▶ [WHAT IS BEING ASKED]:
Write the data below out again, unchanged.

(Stored items from a collection)
--

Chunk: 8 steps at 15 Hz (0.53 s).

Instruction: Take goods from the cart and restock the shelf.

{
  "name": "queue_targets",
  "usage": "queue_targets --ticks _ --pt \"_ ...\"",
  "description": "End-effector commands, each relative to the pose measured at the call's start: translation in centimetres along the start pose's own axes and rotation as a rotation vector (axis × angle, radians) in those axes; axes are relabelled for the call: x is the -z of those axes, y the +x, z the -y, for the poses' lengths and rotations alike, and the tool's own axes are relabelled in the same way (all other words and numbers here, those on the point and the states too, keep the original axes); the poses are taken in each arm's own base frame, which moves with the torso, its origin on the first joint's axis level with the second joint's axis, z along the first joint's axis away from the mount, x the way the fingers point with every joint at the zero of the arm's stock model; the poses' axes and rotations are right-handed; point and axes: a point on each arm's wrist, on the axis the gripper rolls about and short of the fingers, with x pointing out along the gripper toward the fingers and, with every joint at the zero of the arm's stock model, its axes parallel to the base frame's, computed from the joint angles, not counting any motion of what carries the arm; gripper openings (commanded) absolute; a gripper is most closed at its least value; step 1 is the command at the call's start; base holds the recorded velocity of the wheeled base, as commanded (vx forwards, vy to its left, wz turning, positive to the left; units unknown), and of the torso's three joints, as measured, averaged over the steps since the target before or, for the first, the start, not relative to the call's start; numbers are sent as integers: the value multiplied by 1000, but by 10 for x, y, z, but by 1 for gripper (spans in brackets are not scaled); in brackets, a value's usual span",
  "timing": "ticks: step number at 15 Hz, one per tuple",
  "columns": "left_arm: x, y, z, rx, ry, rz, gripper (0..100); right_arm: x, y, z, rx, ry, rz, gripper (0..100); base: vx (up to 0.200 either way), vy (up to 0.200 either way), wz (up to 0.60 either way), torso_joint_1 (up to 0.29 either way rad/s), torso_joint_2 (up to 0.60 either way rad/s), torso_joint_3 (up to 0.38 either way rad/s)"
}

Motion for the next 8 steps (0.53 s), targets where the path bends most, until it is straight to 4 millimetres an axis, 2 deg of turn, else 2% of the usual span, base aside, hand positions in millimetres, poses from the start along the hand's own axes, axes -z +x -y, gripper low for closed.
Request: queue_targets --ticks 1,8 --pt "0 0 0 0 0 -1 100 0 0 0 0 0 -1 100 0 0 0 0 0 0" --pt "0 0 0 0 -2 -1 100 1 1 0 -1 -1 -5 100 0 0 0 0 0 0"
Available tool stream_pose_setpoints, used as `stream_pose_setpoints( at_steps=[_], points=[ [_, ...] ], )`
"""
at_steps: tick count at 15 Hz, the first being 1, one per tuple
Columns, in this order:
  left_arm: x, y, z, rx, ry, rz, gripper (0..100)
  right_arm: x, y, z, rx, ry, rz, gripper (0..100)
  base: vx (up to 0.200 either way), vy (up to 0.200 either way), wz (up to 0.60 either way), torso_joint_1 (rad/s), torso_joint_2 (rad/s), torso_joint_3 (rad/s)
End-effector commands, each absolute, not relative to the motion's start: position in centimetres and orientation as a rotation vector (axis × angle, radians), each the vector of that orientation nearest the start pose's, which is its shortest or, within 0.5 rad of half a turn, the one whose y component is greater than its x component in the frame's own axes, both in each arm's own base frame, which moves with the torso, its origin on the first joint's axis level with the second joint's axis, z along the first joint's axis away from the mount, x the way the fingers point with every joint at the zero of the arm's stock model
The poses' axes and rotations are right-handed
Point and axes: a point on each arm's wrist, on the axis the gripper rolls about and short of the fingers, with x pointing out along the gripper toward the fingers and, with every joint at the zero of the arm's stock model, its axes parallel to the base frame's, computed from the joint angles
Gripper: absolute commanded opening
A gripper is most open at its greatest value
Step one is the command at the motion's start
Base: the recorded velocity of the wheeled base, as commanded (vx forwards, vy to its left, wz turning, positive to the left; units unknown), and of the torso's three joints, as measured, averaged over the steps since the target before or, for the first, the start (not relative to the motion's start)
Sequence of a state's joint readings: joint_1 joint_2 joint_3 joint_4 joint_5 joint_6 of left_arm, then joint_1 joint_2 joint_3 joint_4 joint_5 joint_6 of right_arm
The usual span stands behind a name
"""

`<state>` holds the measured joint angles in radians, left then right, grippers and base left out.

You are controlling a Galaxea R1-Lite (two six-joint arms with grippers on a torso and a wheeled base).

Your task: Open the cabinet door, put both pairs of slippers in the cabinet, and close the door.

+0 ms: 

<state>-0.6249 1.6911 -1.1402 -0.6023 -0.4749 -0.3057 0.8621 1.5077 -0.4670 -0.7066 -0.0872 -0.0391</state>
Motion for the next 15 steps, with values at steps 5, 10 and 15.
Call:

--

▶ [TASK OUTPUT]:
Chunk: 8 steps at 15 Hz (0.53 s).

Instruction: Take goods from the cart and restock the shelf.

{
  "name": "queue_targets",
  "usage": "queue_targets --ticks _ --pt \"_ ...\"",
  "description": "End-effector commands, each relative to the pose measured at the call's start: translation in centimetres along the start pose's own axes and rotation as a rotation vector (axis × angle, radians) in those axes; axes are relabelled for the call: x is the -z of those axes, y the +x, z the -y, for the poses' lengths and rotations alike, and the tool's own axes are relabelled in the same way (all other words and numbers here, those on the point and the states too, keep the original axes); the poses are taken in each arm's own base frame, which moves with the torso, its origin on the first joint's axis level with the second joint's axis, z along the first joint's axis away from the mount, x the way the fingers point with every joint at the zero of the arm's stock model; the poses' axes and rotations are right-handed; point and axes: a point on each arm's wrist, on the axis the gripper rolls about and short of the fingers, with x pointing out along the gripper toward the fingers and, with every joint at the zero of the arm's stock model, its axes parallel to the base frame's, computed from the joint angles, not counting any motion of what carries the arm; gripper openings (commanded) absolute; a gripper is most closed at its least value; step 1 is the command at the call's start; base holds the recorded velocity of the wheeled base, as commanded (vx forwards, vy to its left, wz turning, positive to the left; units unknown), and of the torso's three joints, as measured, averaged over the steps since the target before or, for the first, the start, not relative to the call's start; numbers are sent as integers: the value multiplied by 1000, but by 10 for x, y, z, but by 1 for gripper (spans in brackets are not scaled); in brackets, a value's usual span",
  "timing": "ticks: step number at 15 Hz, one per tuple",
  "columns": "left_arm: x, y, z, rx, ry, rz, gripper (0..100); right_arm: x, y, z, rx, ry, rz, gripper (0..100); base: vx (up to 0.200 either way), vy (up to 0.200 either way), wz (up to 0.60 either way), torso_joint_1 (up to 0.29 either way rad/s), torso_joint_2 (up to 0.60 either way rad/s), torso_joint_3 (up to 0.38 either way rad/s)"
}

Motion for the next 8 steps (0.53 s), targets where the path bends most, until it is straight to 4 millimetres an axis, 2 deg of turn, else 2% of the usual span, base aside, hand positions in millimetres, poses from the start along the hand's own axes, axes -z +x -y, gripper low for closed.
Request: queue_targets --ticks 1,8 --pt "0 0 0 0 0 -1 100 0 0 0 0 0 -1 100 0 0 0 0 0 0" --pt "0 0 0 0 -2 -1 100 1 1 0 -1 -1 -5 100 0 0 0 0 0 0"
Available tool stream_pose_setpoints, used as `stream_pose_setpoints( at_steps=[_], points=[ [_, ...] ], )`
"""
at_steps: tick count at 15 Hz, the first being 1, one per tuple
Columns, in this order:
  left_arm: x, y, z, rx, ry, rz, gripper (0..100)
  right_arm: x, y, z, rx, ry, rz, gripper (0..100)
  base: vx (up to 0.200 either way), vy (up to 0.200 either way), wz (up to 0.60 either way), torso_joint_1 (rad/s), torso_joint_2 (rad/s), torso_joint_3 (rad/s)
End-effector commands, each absolute, not relative to the motion's start: position in centimetres and orientation as a rotation vector (axis × angle, radians), each the vector of that orientation nearest the start pose's, which is its shortest or, within 0.5 rad of half a turn, the one whose y component is greater than its x component in the frame's own axes, both in each arm's own base frame, which moves with the torso, its origin on the first joint's axis level with the second joint's axis, z along the first joint's axis away from the mount, x the way the fingers point with every joint at the zero of the arm's stock model
The poses' axes and rotations are right-handed
Point and axes: a point on each arm's wrist, on the axis the gripper rolls about and short of the fingers, with x pointing out along the gripper toward the fingers and, with every joint at the zero of the arm's stock model, its axes parallel to the base frame's, computed from the joint angles
Gripper: absolute commanded opening
A gripper is most open at its greatest value
Step one is the command at the motion's start
Base: the recorded velocity of the wheeled base, as commanded (vx forwards, vy to its left, wz turning, positive to the left; units unknown), and of the torso's three joints, as measured, averaged over the steps since the target before or, for the first, the start (not relative to the motion's start)
Sequence of a state's joint readings: joint_1 joint_2 joint_3 joint_4 joint_5 joint_6 of left_arm, then joint_1 joint_2 joint_3 joint_4 joint_5 joint_6 of right_arm
The usual span stands behind a name
"""

`<state>` holds the measured joint angles in radians, left then right, grippers and base left out.

You are controlling a Galaxea R1-Lite (two six-joint arms with grippers on a torso and a wheeled base).

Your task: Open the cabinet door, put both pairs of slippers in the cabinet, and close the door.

+0 ms: 

<state>-0.6249 1.6911 -1.1402 -0.6023 -0.4749 -0.3057 0.8621 1.5077 -0.4670 -0.7066 -0.0872 -0.0391</state>
Motion for the next 15 steps, with values at steps 5, 10 and 15.
Call:

The work for this exercise is now done.